Après avoir fait un tour à l’office de tourisme où je suis accueillie par Margaux Bachelier, la présidente, je vais profiter du point de vue du Saut des Pères. Devant le fleuve, je profite du bruit des remous et j’observe avec curiosité les maisons sur pilotis très colorées qui font face à Maripasoula. Cette petite ville du Suriname est surnommée Albina 2. De la musique bruyante est portée par le vent.

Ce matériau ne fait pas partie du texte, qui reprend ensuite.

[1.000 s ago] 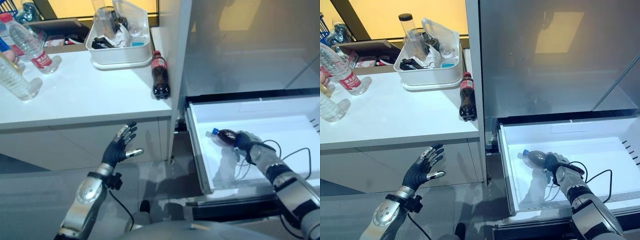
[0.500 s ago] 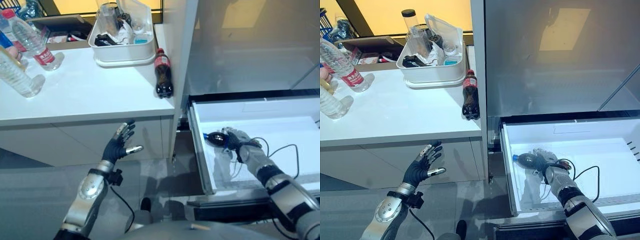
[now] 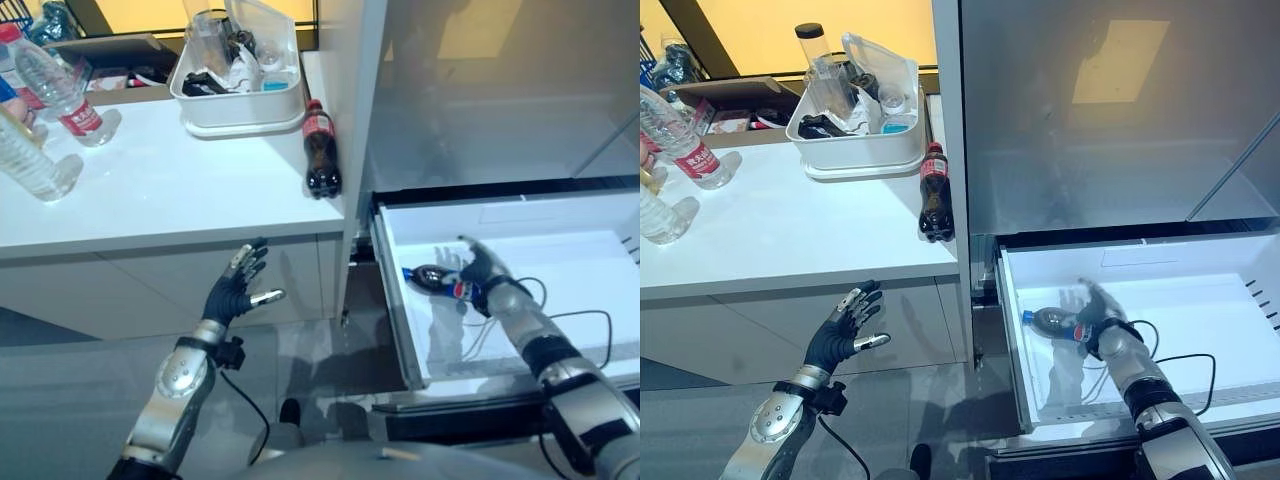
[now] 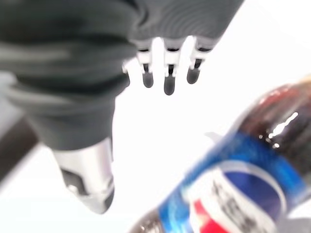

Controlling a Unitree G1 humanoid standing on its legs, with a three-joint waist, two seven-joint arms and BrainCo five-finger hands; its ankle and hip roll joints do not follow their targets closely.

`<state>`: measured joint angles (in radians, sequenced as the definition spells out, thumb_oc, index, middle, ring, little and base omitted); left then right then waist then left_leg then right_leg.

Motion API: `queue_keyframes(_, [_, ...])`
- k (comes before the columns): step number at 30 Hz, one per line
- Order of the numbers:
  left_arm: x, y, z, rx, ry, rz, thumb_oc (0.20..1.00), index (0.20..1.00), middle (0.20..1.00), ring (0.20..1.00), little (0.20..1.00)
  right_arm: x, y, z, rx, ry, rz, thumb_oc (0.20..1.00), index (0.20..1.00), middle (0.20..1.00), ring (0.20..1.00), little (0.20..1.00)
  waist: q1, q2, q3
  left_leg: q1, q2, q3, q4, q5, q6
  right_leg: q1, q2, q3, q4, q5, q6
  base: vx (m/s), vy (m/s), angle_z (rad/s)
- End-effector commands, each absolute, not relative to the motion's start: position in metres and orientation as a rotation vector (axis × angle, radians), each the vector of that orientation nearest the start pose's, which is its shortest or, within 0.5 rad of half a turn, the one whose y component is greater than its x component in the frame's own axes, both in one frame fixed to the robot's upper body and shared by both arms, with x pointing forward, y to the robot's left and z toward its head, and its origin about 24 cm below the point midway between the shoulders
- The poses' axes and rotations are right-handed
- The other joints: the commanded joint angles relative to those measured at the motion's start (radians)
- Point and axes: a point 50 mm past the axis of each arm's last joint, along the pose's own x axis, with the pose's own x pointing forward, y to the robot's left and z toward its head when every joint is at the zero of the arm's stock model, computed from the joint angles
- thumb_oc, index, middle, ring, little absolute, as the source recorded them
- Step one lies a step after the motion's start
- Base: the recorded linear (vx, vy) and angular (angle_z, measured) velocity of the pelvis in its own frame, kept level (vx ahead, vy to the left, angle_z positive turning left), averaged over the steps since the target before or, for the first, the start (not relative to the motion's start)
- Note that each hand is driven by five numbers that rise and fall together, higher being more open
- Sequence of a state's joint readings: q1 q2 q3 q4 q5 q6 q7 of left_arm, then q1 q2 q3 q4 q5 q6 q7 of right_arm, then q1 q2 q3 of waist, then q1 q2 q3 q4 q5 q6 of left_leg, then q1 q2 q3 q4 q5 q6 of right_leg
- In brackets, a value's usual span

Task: Take the drinks into the refrigerator

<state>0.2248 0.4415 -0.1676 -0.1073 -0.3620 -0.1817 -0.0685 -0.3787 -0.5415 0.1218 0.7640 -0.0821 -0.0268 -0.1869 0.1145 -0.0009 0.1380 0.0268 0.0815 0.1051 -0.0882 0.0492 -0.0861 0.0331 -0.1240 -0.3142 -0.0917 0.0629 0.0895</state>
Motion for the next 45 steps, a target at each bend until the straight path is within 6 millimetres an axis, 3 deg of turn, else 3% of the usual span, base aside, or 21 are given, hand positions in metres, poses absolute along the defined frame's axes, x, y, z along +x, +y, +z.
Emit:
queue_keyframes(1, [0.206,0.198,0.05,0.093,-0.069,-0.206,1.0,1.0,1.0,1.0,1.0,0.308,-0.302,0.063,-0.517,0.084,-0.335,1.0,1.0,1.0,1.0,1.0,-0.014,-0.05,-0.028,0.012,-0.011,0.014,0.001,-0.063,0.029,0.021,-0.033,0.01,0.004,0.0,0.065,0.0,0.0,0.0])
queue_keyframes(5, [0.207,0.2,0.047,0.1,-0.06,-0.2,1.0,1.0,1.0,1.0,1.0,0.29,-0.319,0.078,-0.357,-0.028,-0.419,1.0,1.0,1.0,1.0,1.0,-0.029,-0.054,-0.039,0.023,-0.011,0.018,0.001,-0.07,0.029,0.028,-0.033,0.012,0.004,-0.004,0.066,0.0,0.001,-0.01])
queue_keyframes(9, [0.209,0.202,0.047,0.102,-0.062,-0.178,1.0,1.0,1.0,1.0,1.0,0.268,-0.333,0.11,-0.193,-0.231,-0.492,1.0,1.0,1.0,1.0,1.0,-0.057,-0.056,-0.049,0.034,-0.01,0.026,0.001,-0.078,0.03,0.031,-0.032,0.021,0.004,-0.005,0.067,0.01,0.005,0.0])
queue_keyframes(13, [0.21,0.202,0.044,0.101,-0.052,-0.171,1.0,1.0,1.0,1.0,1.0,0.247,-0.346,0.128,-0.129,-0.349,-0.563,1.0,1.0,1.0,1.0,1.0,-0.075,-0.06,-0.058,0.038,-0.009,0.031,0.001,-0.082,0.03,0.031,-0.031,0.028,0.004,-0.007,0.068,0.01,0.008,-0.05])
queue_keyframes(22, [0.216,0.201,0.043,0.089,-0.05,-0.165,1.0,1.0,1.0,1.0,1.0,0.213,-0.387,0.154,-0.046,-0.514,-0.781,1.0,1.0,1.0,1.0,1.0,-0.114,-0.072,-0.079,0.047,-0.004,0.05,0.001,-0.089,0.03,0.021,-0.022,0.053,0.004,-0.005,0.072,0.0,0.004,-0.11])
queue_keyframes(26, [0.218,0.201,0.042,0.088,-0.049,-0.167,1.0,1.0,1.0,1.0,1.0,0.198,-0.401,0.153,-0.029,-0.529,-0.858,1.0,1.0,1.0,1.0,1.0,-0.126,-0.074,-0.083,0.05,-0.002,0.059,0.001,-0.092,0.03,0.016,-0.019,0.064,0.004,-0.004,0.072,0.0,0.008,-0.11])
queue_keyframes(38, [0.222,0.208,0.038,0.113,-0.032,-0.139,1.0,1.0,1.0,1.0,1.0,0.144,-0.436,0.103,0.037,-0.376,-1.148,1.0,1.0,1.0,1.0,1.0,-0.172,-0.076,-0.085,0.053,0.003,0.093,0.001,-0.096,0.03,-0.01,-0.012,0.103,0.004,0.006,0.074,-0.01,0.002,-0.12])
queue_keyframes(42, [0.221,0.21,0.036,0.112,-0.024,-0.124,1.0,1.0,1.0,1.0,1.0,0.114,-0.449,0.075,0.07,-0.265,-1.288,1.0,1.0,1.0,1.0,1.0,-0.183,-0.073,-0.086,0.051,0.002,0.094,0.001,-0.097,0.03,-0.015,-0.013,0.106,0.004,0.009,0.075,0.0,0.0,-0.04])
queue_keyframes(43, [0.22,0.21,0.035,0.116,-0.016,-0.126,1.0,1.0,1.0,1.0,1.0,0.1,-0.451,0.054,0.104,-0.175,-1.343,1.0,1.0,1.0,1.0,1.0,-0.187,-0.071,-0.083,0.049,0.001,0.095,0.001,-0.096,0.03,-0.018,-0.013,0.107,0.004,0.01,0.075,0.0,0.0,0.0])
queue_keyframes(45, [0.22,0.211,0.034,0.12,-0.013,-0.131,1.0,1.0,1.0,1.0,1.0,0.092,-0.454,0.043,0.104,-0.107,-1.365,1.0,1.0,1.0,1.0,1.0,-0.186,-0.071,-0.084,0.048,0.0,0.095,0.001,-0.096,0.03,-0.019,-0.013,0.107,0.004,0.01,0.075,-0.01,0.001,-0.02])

Je n’aurai hélas pas le temps de visiter cet endroit.
Je savoure ensuite la tranquillité du Terminal, le lieu d’hébergement où je séjourne dans un carbet avec vue sur le fleuve. Je discute avec Richard Gras, le gérant. « Ce qui m’a attiré ici c’est tout ce qu’il y a à découvrir et à apprendre. Un jour, quand j’étais prospecteur, un gars originaire de St-Lucie m’a fait “goûter la terre”. Selon le type de terre on peut savoir s’il y a de l’or. Les gens que j’ai rencontrés ont une grande richesse à transmettre, une culture, des connaissances et sont attachants, fraternels. »

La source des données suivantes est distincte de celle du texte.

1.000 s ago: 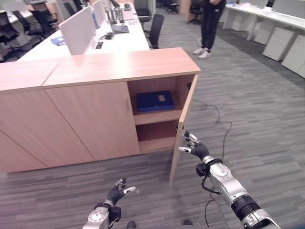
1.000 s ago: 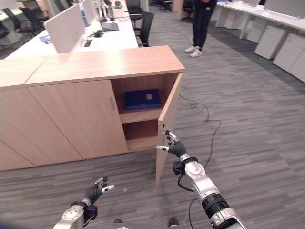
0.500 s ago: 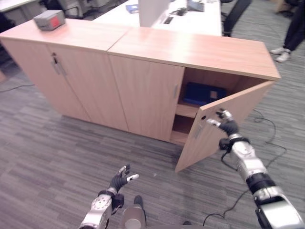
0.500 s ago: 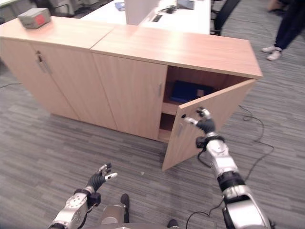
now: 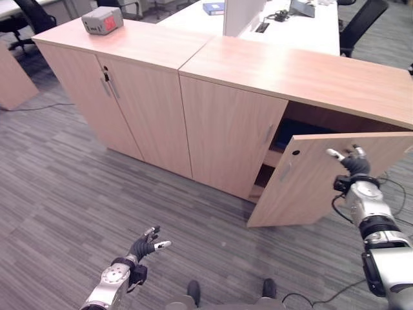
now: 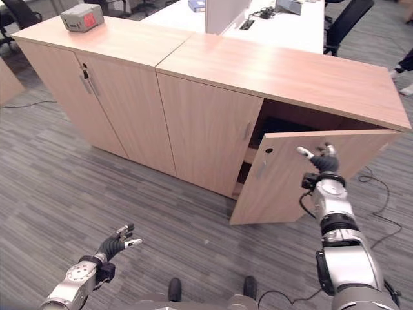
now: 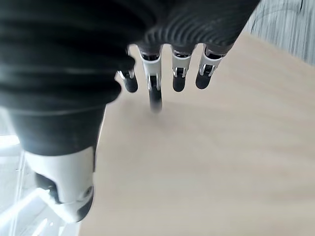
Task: Put the empty folder in the office cabinet
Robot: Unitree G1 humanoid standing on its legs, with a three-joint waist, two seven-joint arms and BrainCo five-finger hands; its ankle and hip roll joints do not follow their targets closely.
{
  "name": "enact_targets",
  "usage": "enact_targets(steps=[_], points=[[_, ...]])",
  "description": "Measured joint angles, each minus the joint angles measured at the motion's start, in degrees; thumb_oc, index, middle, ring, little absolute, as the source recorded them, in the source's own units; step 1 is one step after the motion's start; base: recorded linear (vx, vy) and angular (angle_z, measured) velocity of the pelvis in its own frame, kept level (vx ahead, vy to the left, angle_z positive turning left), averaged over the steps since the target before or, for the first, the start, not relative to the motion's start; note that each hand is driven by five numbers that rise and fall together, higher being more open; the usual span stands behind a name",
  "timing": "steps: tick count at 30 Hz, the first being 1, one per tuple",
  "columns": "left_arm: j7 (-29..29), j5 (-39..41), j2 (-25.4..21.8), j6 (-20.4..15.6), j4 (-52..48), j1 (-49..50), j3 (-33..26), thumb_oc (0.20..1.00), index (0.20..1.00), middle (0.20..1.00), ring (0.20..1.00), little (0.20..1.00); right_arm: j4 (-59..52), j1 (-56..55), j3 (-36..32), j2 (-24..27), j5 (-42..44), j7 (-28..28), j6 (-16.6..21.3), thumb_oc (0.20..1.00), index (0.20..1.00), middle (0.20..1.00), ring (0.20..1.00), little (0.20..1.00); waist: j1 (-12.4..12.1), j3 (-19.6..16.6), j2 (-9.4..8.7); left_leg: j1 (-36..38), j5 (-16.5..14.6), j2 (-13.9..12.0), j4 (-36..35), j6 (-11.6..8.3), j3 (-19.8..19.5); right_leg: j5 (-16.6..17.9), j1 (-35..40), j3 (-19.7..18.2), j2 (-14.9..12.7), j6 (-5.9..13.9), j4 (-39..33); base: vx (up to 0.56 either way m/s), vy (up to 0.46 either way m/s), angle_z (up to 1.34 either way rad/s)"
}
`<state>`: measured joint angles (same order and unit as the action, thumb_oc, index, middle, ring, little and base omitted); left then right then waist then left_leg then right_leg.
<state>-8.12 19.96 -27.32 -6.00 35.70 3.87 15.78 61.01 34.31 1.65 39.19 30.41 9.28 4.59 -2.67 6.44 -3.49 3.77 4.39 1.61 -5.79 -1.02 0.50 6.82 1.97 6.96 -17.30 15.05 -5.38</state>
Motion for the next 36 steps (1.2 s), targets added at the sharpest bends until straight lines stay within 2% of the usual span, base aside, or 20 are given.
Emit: enact_targets(steps=[1,2,6,10,14,19,26,31,34,36], points=[[0.1,0.0,0.6,-0.4,0.8,0.4,-0.3,1.0,1.0,1.0,1.0,1.0,0.5,-0.2,-0.3,0.9,0.0,0.1,-0.1,1.0,1.0,1.0,1.0,1.0,0.2,-0.4,0.31,0.2,-0.1,-0.3,0.0,-0.92,-1.1,0.5,0.9,-0.3,0.6,-2.73,0.0,0.15,-0.137,0.38],[-0.2,0.0,2.1,-0.5,-0.1,2.1,0.0,1.0,1.0,1.0,1.0,1.0,0.6,-0.1,-1.2,2.8,0.0,0.1,-0.3,1.0,1.0,1.0,1.0,1.0,0.4,-1.3,2.6,0.6,-0.4,-2.6,0.0,-2.2,-1.5,-0.2,1.3,0.1,2.9,-3.59,-0.1,0.13,-0.154,0.28],[-0.3,0.1,6.0,-0.5,-1.2,3.0,0.7,1.0,1.0,1.0,1.0,1.0,3.0,0.8,-1.3,9.1,0.0,-0.8,-0.9,1.0,1.0,1.0,1.0,1.0,0.1,-3.2,6.52,0.6,0.2,-6.7,0.1,-4.01,-2.5,-0.6,2.3,2.9,7.0,-5.97,0.0,0.09,-0.15,0.16],[-0.5,0.2,6.2,-0.6,-2.2,2.7,0.7,1.0,1.0,1.0,1.0,1.0,7.6,5.7,0.6,11.5,0.0,-1.3,-1.9,1.0,1.0,1.0,1.0,1.0,0.0,-3.9,7.58,0.0,0.4,-8.6,0.2,-5.66,-3.5,-1.2,2.5,4.3,9.0,-6.69,-0.1,0.04,-0.111,0.13],[-1.0,1.1,6.2,-0.5,-2.2,3.4,1.2,1.0,1.0,1.0,1.0,1.0,11.6,7.7,0.9,12.9,0.0,-1.7,-2.7,1.0,1.0,1.0,1.0,1.0,-0.2,-4.0,7.64,-1.4,0.1,-9.0,0.0,-6.31,-5.4,-1.7,2.3,5.9,9.3,-6.96,-0.1,0.03,-0.106,0.24],[-1.4,1.1,6.0,-0.4,-2.2,4.6,2.1,1.0,1.0,1.0,1.0,1.0,13.9,8.7,0.9,14.8,0.0,-1.5,-2.8,1.0,1.0,1.0,1.0,1.0,-1.2,-4.5,8.24,-2.5,0.1,-9.0,0.0,-6.23,-6.0,-2.0,2.2,6.8,9.1,-7.34,-0.1,0.02,-0.068,0.13],[-1.5,1.1,6.0,-0.4,-2.2,5.4,2.4,1.0,1.0,1.0,1.0,1.0,15.3,8.9,2.4,16.7,0.0,-1.4,-2.8,1.0,1.0,1.0,1.0,1.0,-1.0,-5.3,9.25,-2.5,0.9,-9.0,0.1,-6.25,-7.4,-2.0,2.8,8.5,9.2,-7.44,-0.1,0.02,-0.037,0.1],[-1.4,1.1,6.0,-0.3,-2.2,5.4,2.5,1.0,1.0,1.0,1.0,1.0,15.4,8.9,3.0,15.8,0.1,-0.5,-2.7,1.0,1.0,1.0,1.0,1.0,-0.9,-5.4,9.49,-3.0,1.0,-9.0,0.0,-6.41,-8.1,-2.1,3.0,9.5,9.3,-7.49,-0.1,0.01,-0.001,0.09],[-1.2,1.2,6.2,-0.3,-2.2,5.5,2.8,1.0,1.0,1.0,1.0,1.0,14.9,8.8,3.2,11.9,2.3,-0.7,-2.4,1.0,1.0,1.0,1.0,1.0,-0.9,-5.5,9.75,-3.3,0.9,-8.9,0.0,-6.68,-8.5,-2.1,3.0,9.6,9.3,-7.48,-0.1,-0.01,0.016,0.04],[-1.2,1.2,6.2,-0.1,-2.1,5.7,2.9,1.0,1.0,1.0,1.0,1.0,12.9,8.5,2.5,9.1,2.7,0.3,-0.8,1.0,1.0,1.0,1.0,1.0,-0.4,-5.6,9.78,-3.3,0.9,-9.0,0.0,-6.7,-8.5,-2.1,3.0,9.6,9.5,-7.5,-0.1,-0.01,0.01,0.02]])
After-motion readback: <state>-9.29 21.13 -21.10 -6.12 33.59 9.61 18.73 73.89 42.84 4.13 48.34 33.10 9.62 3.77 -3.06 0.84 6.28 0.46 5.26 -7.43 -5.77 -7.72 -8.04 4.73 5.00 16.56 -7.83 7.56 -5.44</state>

Autre possibilité de logement à Maripasoula, le O’Bungal’eau, ouvert en juin 2016. « Quand j’ai écrit le projet, il avait trois axes. L’hébergement en hamac ou chambre. Des animations et des festivités. Et, surtout, la découverte de l’art traditionnel aluku que ce soit des objets, de la vannerie et des vêtements », dit Fernand Bakaman, le gérant, en me montrant justement une table en bois traditionnelle. « Je veux mettre à disposition une proximité familiale ainsi qu’exposer et expliquer aux clients notre culture et nos savoirs. » La communauté aluku est très présente dans la commune ainsi que les wayana et les créoles. Mais il y a aussi une forte proportion de brésiliens, surinamais, haïtiens, péruviens et métropolitains.

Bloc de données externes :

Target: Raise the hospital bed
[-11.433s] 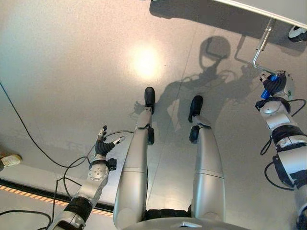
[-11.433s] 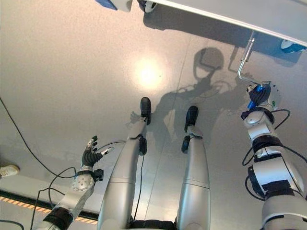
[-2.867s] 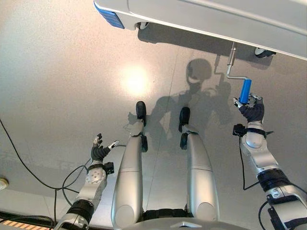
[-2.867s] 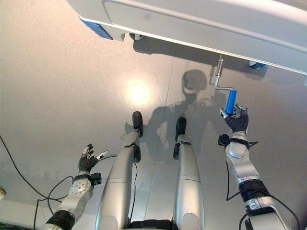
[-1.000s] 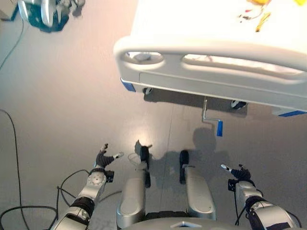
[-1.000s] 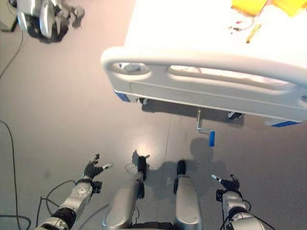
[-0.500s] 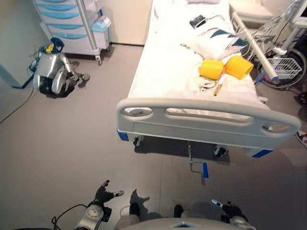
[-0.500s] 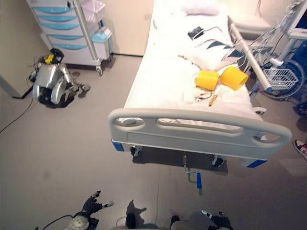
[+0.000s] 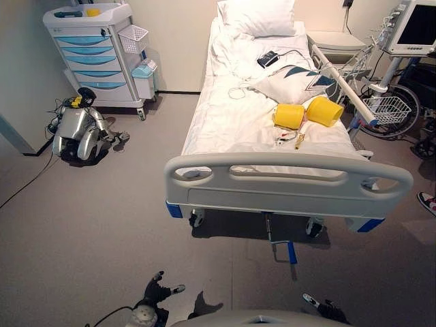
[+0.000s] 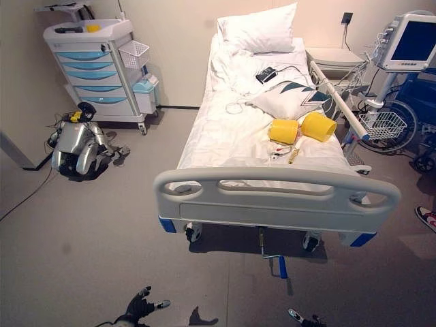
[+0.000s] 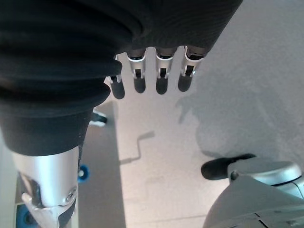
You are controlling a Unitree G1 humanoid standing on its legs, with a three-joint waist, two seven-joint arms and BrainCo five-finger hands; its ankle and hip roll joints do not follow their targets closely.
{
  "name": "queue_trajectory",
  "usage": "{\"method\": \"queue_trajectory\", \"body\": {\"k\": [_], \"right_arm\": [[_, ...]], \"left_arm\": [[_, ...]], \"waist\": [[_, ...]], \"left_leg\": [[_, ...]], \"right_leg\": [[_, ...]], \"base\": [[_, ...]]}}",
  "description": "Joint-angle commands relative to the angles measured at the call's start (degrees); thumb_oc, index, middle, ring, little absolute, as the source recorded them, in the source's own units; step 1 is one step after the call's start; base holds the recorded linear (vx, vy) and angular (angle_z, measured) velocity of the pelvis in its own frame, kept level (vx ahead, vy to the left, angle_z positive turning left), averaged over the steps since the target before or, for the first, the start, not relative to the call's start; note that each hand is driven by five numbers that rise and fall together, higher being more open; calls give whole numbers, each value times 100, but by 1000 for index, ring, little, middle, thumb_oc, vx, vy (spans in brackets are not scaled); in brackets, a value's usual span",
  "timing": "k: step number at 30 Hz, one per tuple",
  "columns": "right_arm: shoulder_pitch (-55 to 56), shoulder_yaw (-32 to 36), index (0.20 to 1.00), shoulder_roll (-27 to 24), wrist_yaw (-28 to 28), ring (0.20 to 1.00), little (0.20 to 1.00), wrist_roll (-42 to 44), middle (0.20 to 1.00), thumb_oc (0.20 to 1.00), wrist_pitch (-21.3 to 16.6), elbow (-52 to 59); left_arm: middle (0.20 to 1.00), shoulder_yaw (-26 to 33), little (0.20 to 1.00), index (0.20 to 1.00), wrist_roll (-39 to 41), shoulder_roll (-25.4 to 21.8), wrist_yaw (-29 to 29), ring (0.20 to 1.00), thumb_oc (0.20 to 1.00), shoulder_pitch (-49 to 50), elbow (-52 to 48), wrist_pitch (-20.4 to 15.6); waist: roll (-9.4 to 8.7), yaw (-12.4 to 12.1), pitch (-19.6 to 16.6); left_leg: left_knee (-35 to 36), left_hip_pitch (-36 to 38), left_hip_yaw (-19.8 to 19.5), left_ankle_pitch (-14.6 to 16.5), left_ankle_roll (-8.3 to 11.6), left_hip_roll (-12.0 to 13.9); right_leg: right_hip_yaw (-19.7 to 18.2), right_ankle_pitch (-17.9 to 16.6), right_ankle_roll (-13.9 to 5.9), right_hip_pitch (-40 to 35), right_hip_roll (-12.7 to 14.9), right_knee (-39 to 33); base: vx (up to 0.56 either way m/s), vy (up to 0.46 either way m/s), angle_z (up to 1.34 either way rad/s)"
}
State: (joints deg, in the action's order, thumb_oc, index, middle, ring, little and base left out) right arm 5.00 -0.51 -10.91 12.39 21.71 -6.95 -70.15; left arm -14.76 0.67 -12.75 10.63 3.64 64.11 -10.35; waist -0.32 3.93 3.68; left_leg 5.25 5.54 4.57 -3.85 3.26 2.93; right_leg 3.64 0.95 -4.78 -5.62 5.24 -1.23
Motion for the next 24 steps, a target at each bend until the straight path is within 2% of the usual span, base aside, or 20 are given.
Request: {"method": "queue_trajectory", "body": {"k": [1,24], "right_arm": [[-389,2,1000,24,-36,1000,1000,97,1000,1000,-257,92],[-407,-83,1000,19,-199,1000,1000,191,1000,1000,-322,149]], "left_arm": [[1000,72,1000,1000,-247,-49,58,1000,1000,-462,80,-97],[1000,126,1000,1000,-17,-21,-105,1000,1000,-487,134,-160]], "waist": [[-120,65,203],[-167,60,57]], "left_leg": [[-143,188,-219,259,137,-74],[-151,284,-167,318,121,-49]], "right_leg": [[72,-517,-567,195,270,212],[22,-495,-565,115,270,161]], "base": [[0,0,0],[0,0,0]]}}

Afin de bouger un peu, j’enfourche le vélo que j’ai emprunté à l’office de tourisme et je me rends jusqu’à l’entrée du sentier de la crique Daouda qui se parcourt les pieds dans la gadoue en saison des pluies. Durant la marche je suis partagée entre l’appréhension et l’envie de croiser un serpent. Boa de Cook, serpent chasseur… y sont régulièrement aperçus.
Finalement, je n’aurai la chance de rencontrer que quelques grenouilles et de beaux papillons colorés. L’association Jungle by night propose aussi de découvrir ce sentier de nuit. « Il s’agit de découvrir la nature autrement. L’idée est d’aborder différemment la forêt. Nos sens sont plus attentifs. Les arbres paraissent plus grands, m’explique Fabien Pons-Moreau le président de cette association qui a été créée il y a à peine trois ans. Les gens participent aux sorties de nuit pour se confronter à leurs peurs et voir des animaux plus facilement. Il y a des moments de poésie comme lorsqu’on a croisé un colibri immobile, endormi sur sa branche mais aussi de peur lorsqu’on passe juste à côté d’un serpent. »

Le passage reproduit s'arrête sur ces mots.